What you should do
Exactly as written, set down every entry once more.

Recorded information
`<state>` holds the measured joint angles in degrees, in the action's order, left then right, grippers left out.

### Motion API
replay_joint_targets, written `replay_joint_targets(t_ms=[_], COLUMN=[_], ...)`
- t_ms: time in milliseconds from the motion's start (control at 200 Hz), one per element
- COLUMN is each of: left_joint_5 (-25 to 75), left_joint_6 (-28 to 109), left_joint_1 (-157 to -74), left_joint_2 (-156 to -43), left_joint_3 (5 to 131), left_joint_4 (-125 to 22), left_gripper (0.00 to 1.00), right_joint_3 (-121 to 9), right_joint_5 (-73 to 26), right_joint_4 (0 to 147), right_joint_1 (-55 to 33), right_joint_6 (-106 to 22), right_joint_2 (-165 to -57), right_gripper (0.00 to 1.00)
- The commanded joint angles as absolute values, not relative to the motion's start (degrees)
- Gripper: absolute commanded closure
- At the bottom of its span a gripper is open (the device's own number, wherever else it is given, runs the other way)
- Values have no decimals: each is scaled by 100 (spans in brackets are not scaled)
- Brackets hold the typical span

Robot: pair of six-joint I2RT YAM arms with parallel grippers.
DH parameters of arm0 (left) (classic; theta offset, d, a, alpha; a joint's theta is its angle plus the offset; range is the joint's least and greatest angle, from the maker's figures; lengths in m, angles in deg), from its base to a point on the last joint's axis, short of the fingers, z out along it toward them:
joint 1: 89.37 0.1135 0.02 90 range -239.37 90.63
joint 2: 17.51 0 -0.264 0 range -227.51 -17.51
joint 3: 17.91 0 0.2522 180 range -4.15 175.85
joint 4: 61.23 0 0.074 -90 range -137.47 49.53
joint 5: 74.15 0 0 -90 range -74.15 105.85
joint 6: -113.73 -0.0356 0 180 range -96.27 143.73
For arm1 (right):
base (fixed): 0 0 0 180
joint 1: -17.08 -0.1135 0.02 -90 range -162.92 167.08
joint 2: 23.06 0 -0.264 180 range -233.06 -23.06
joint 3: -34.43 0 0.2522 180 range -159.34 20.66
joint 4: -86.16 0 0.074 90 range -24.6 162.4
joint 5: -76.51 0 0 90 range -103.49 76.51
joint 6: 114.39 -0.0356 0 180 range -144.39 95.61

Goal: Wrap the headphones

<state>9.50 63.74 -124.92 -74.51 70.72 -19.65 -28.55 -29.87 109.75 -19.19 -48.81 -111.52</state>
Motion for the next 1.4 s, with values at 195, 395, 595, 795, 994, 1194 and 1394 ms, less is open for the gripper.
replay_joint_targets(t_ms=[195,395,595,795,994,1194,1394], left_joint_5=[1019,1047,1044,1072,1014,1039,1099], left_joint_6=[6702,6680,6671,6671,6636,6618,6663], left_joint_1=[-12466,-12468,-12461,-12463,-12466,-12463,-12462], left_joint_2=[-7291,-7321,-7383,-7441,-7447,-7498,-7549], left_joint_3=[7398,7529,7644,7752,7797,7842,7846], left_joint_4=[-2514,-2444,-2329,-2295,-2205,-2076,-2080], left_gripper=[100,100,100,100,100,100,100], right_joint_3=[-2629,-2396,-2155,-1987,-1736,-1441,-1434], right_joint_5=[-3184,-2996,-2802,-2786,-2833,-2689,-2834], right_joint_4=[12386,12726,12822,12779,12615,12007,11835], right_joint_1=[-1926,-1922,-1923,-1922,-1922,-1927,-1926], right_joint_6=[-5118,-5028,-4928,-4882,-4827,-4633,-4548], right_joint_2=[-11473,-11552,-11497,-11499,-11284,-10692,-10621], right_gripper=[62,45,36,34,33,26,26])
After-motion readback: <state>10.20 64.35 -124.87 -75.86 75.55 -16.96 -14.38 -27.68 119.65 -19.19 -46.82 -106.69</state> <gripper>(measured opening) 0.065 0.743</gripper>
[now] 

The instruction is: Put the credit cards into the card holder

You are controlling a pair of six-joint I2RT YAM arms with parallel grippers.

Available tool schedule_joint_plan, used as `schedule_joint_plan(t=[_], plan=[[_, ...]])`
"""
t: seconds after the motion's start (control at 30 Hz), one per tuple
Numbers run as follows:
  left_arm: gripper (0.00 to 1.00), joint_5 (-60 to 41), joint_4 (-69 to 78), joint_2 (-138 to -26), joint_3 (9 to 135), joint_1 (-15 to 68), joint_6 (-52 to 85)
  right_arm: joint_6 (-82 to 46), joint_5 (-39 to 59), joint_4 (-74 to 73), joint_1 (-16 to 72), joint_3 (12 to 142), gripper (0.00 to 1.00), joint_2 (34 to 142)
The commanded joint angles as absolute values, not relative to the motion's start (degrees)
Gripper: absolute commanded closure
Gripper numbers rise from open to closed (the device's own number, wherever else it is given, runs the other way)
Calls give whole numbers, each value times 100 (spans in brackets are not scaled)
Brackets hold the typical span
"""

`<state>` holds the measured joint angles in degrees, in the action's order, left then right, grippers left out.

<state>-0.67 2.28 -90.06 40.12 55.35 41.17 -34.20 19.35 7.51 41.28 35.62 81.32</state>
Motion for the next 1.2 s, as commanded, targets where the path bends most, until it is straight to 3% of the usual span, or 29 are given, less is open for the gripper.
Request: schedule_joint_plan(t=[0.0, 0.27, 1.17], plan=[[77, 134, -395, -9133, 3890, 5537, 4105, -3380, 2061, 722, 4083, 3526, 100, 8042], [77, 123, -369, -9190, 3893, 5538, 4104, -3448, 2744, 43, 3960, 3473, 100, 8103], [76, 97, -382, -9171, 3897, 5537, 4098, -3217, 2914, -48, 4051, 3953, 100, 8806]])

Final answer
`<state>` holds the measured joint angles in degrees, in the action's order, left then right, grippers left out.

### Motion API
replay_joint_targets, written `replay_joint_targets(t_ms=[_], COLUMN=[_], ...)`
- t_ms: time in milliseconds from the motion's start (control at 200 Hz), one per element
- COLUMN is each of: left_joint_5 (-25 to 75), left_joint_6 (-28 to 109), left_joint_1 (-157 to -74), left_joint_2 (-156 to -43), left_joint_3 (5 to 131), left_joint_4 (-125 to 22), left_gripper (0.00 to 1.00), right_joint_3 (-121 to 9), right_joint_5 (-73 to 26), right_joint_4 (0 to 147), right_joint_1 (-55 to 33), right_joint_6 (-106 to 22), right_joint_2 (-165 to -57), right_gripper (0.00 to 1.00)
- The commanded joint angles as absolute values, not relative to the motion's start (degrees)
- Gripper: absolute commanded closure
- At the bottom of its span a gripper is open (the device's own number, wherever else it is given, runs the other way)
- Values have no decimals: each is scaled by 100 (spans in brackets are not scaled)
- Brackets hold the typical span

Robot: pair of six-joint I2RT YAM arms with parallel grippers.
DH parameters of arm0 (left) (classic; theta offset, d, a, alpha; a joint's theta is its angle plus the offset; range is the joint's least and greatest angle, from the maker's figures; lengths in m, angles in deg), from its base to a point on the last joint's axis, short of the fingers, z out along it toward them:
joint 1: 89.37 0.1135 0.02 90 range -239.37 90.63
joint 2: 17.51 0 -0.264 0 range -227.51 -17.51
joint 3: 17.91 0 0.2522 180 range -4.15 175.85
joint 4: 61.23 0 0.074 -90 range -137.47 49.53
joint 5: 74.15 0 0 -90 range -74.15 105.85
joint 6: -113.73 -0.0356 0 180 range -96.27 143.73
For arm1 (right):
base (fixed): 0 0 0 180
joint 1: -17.08 -0.1135 0.02 -90 range -162.92 167.08
joint 2: 23.06 0 -0.264 180 range -233.06 -23.06
joint 3: -34.43 0 0.2522 180 range -159.34 20.66
joint 4: -86.16 0 0.074 90 range -24.6 162.4
joint 5: -76.51 0 0 90 range -103.49 76.51
joint 6: 114.39 -0.0356 0 180 range -144.39 95.61

Goal: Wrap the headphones

<state>9.50 63.74 -124.92 -74.51 70.72 -19.65 -28.55 -29.87 109.75 -19.19 -48.81 -111.52</state>
Motion for the next 1.4 s, with values at 195, 395, 595, 795, 994, 1194 and 1394 ms, less is open for the gripper.
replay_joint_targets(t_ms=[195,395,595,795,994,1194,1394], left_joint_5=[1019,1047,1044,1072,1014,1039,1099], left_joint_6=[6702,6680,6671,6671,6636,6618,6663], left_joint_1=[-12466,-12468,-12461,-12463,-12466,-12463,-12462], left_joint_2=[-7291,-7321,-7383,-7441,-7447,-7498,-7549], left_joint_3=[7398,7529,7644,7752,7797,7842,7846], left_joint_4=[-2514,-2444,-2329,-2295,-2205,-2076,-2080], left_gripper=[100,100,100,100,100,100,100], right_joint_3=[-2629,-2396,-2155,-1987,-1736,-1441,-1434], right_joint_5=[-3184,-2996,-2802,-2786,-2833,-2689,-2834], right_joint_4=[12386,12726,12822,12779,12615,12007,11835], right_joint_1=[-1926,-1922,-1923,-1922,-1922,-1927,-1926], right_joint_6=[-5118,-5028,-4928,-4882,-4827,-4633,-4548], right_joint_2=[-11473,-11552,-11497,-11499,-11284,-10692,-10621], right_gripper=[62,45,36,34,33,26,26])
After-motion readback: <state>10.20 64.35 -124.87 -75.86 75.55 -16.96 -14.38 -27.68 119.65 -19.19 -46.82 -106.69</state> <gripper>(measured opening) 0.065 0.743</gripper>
[now] 

The instruction is: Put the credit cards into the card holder

You are controlling a pair of six-joint I2RT YAM arms with parallel grippers.

Available tool schedule_joint_plan, used as `schedule_joint_plan(t=[_], plan=[[_, ...]])`
"""
t: seconds after the motion's start (control at 30 Hz), one per tuple
Numbers run as follows:
  left_arm: gripper (0.00 to 1.00), joint_5 (-60 to 41), joint_4 (-69 to 78), joint_2 (-138 to -26), joint_3 (9 to 135), joint_1 (-15 to 68), joint_6 (-52 to 85)
  right_arm: joint_6 (-82 to 46), joint_5 (-39 to 59), joint_4 (-74 to 73), joint_1 (-16 to 72), joint_3 (12 to 142), gripper (0.00 to 1.00), joint_2 (34 to 142)
The commanded joint angles as absolute values, not relative to the motion's start (degrees)
Gripper: absolute commanded closure
Gripper numbers rise from open to closed (the device's own number, wherever else it is given, runs the other way)
Calls give whole numbers, each value times 100 (spans in brackets are not scaled)
Brackets hold the typical span
"""

`<state>` holds the measured joint angles in degrees, in the action's order, left then right, grippers left out.

<state>-0.67 2.28 -90.06 40.12 55.35 41.17 -34.20 19.35 7.51 41.28 35.62 81.32</state>
Motion for the next 1.2 s, as commanded, targets where the path bends most, until it is straight to 3% of the usual span, or 29 are given, less is open for the gripper.
Request: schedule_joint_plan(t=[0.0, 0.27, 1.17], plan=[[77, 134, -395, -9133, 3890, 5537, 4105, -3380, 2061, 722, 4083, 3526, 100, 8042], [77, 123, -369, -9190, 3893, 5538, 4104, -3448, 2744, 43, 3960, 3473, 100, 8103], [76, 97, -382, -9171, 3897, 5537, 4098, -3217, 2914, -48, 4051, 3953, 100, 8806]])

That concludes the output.